Class: Mailmate::IndexReader

Inherits:
Object
  • Object
show all
Defined in:
lib/mailmate/index_reader.rb

Constant Summary collapse

RECORD_SIZE =
12
FRESHNESS_INTERVAL =

Re-stat the underlying files at most this often per reader (seconds). Short-lived CLI processes never hit the recheck; the persistent MCP server picks up MailMate’s continuous index rewrites within this window instead of serving a snapshot from its first request forever.

1.0

Instance Attribute Summary collapse

Class Method Summary collapse

Instance Method Summary collapse

Constructor Details

#initialize(name) ⇒ IndexReader

Returns a new instance of IndexReader.

Raises:

  • (ArgumentError)


90
91
92
93
94
95
96
97
98
99
100
101
102
103
104
105
# File 'lib/mailmate/index_reader.rb', line 90

def initialize(name)
  @name = name
  @base = "#{Mailmate.config.db_headers}/#{name}"
  raise ArgumentError, "Index not found: #{name} (looked at #{@base}.{cache,offsets})" \
    unless File.exist?("#{@base}.cache") && File.exist?("#{@base}.offsets")

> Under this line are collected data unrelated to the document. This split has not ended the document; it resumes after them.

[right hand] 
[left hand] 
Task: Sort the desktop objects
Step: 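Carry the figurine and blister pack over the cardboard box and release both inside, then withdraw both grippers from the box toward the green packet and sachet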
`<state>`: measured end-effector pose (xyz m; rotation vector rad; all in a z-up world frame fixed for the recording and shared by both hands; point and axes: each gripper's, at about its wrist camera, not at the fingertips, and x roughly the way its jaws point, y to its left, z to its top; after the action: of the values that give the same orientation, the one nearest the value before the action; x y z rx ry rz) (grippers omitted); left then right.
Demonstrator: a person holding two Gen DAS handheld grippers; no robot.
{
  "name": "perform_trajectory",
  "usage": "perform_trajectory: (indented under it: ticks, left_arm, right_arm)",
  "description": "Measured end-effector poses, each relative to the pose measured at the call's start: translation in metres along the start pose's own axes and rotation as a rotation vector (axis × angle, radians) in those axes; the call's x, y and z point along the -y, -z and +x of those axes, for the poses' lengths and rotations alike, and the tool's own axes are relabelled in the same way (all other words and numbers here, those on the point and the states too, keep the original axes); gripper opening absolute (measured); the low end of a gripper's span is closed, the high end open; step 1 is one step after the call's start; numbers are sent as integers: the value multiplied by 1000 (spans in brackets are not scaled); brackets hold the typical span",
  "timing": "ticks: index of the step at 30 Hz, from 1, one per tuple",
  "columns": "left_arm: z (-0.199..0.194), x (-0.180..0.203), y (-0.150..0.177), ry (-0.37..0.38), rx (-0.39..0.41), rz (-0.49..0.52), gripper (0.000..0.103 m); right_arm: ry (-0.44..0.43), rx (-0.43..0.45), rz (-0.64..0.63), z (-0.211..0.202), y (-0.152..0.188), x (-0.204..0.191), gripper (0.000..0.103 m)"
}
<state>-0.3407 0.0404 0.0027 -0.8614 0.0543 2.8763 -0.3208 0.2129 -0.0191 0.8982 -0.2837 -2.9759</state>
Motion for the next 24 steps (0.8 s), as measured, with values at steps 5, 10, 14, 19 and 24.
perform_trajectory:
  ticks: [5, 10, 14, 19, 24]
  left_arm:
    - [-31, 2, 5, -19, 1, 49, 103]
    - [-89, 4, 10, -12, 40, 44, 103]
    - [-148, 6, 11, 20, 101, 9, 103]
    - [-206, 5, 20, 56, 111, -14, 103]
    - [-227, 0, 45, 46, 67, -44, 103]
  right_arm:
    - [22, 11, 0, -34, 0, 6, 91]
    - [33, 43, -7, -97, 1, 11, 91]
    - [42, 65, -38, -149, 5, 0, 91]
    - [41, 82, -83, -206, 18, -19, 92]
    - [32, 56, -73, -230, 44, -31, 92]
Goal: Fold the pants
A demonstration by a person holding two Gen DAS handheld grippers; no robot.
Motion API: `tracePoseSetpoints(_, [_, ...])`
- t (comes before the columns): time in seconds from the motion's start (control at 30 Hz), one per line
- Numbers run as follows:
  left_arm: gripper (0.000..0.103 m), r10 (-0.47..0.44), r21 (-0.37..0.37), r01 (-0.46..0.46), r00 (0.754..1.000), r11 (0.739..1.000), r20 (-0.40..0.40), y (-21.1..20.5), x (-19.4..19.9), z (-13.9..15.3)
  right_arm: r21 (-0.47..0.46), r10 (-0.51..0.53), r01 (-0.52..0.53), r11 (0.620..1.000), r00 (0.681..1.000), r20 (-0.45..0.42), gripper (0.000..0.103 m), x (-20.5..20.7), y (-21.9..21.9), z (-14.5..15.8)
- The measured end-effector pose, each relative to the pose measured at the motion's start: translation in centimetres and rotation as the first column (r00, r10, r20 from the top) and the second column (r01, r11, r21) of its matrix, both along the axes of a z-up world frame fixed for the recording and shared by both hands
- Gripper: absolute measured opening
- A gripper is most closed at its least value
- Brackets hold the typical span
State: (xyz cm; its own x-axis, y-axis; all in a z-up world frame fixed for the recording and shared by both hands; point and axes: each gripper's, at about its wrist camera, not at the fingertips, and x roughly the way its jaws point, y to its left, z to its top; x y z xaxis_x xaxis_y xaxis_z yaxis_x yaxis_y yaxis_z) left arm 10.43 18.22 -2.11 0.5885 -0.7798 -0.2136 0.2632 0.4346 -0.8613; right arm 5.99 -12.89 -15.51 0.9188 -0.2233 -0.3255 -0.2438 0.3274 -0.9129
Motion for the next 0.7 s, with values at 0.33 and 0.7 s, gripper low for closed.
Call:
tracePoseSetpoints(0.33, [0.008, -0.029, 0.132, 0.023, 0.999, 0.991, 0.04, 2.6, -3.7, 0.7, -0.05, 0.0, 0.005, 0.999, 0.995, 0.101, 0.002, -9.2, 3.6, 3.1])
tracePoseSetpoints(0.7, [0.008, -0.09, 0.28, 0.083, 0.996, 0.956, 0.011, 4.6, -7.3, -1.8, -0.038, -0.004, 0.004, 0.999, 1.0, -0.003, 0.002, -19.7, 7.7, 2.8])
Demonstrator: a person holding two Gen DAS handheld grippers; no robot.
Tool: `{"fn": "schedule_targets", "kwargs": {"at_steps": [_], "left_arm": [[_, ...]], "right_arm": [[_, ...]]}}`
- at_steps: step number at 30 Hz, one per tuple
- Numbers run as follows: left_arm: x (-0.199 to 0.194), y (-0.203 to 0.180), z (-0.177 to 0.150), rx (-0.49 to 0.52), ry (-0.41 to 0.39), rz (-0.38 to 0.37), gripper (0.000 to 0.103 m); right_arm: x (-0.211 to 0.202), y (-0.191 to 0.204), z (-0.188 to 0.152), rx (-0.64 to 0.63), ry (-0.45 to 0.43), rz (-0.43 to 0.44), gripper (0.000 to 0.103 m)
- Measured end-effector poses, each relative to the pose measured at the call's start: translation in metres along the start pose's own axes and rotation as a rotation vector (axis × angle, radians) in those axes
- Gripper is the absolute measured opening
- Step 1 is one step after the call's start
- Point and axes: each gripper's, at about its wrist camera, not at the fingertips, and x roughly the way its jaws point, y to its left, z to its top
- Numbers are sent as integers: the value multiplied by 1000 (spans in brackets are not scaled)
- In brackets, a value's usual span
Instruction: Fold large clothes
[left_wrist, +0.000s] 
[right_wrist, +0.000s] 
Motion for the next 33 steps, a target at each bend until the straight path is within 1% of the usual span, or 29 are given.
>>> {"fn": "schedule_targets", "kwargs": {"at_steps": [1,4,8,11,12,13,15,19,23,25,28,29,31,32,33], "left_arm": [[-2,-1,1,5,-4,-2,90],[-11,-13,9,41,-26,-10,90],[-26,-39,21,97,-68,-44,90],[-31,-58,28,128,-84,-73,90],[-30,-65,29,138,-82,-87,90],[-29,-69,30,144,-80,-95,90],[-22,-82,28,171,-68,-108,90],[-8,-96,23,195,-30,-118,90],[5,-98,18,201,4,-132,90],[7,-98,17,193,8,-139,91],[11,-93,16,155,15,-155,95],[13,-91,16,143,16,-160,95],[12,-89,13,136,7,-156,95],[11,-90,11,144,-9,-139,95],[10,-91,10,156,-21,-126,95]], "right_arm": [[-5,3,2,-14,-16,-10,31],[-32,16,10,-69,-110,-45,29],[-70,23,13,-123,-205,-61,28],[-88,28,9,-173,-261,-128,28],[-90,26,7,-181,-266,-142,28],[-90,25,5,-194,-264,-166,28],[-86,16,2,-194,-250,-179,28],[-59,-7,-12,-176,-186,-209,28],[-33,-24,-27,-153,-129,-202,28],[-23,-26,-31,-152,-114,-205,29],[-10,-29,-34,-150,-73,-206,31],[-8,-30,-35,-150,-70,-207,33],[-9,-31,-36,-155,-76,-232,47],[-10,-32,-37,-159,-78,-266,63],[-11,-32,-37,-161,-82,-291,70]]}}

  @cache_bytes   = File.binread("#{@base}.cache")
  @offsets_bytes = File.binread("#{@base}.offsets")
  @cache_sig     = file_sig("#{@base}.cache")
  @offsets_sig   = file_sig("#{@base}.offsets")
  @checked_at    = Process.clock_gettime(Process::CLOCK_MONOTONIC)
  # The id→ranges hash builds lazily (see index): ids_matching-only
  # consumers (the inverted body search) never need it, and skipping it
  # saves ~250 ms of construction on the big body indexes.
  @index = nil
end

Instance Attribute Details

#nameObject (readonly)



88
89
90
# File 'lib/mailmate/index_reader.rb', line 88

def name
  @name
end

Class Method Details

.for(name) ⇒ Object

Per-process cache of readers keyed by [name, db_headers]. Including db_headers means a Mailmate.config swap (e.g. a test pointing at a different tmpdir) doesn’t return stale readers built from the old path. Cached readers are re-validated against the on-disk files’ mtime+size (throttled; see FRESHNESS_INTERVAL) so long-lived processes don’t serve stale data after MailMate rewrites an index.



61
62
63
64
65
66
# File 'lib/mailmate/index_reader.rb', line 61

def for(name)
  @cache ||= {}
  key = cache_key(name)
  @cache.delete(key) if @cache[key]&.stale?
  @cache[key] ||= new(name)
end

.reset!(name = nil) ⇒ Object

Invalidate cached readers. With no argument, drops the entire cache (useful for tests or when MailMate’s database swaps out). With a name, invalidates only entries for that name across all db_headers — the common case (cache-bust after a write) doesn’t need to thread config through.



73
74
75
76
77
78
79
# File 'lib/mailmate/index_reader.rb', line 73

def reset!(name = nil)
  if name.nil?
    @cache = nil
  elsif @cache
    @cache.delete_if { |(n, _dir), _reader| n == name }
  end
end

Instance Method Details

#each_eml_id(&block) ⇒ Object

Iterate every recorded eml-id. Yields just the id; callers that also want the value should pair this with ‘value_for`. Exists so other gem modules don’t have to reach into ‘@index` directly.



195
196
197
198
# File 'lib/mailmate/index_reader.rb', line 195

def each_eml_id(&block)
  return enum_for(:each_eml_id) unless block
  index.each_key(&block)
end

#each_recordObject

Iterate every (eml_id, raw_value) pair, once per on-disk record. Multi-record ids yield multiple times. The value comes back as the bare cache substring; callers that need parsed form (e.g. flag tokens) should massage it themselves.



204
205
206
207
208
209
# File 'lib/mailmate/index_reader.rb', line 204

def each_record
  return enum_for(:each_record) unless block_given?
  index.each do |eml_id, packs|
    packs.each { |v| yield eml_id, @cache_bytes[(v >> 32)...(v & 0xFFFFFFFF)] }
  end
end

#flags_for(eml_id) ⇒ Object

‘#flags.flag` semantics: the cache stores a space-separated list of IMAP keywords. Split into individual flag tokens.



145
146
147
148
149
# File 'lib/mailmate/index_reader.rb', line 145

def flags_for(eml_id)
  v = value_for(eml_id)
  return [] if v.nil? || v.empty?
  v.split(/\s+/).reject(&:empty?)
end

#ids_matching(needle) ⇒ Object

Inverted substring search: returns a Hash whose keys are every id with at least one record containing ‘needle` (byte-wise; pass pre-downcased bytes when querying an #lc index). One memchr-fast String#index scan of the whole cache instead of one substring test per record — for a 77 MB body cache that’s ~75 ms versus seconds of per-message lookups.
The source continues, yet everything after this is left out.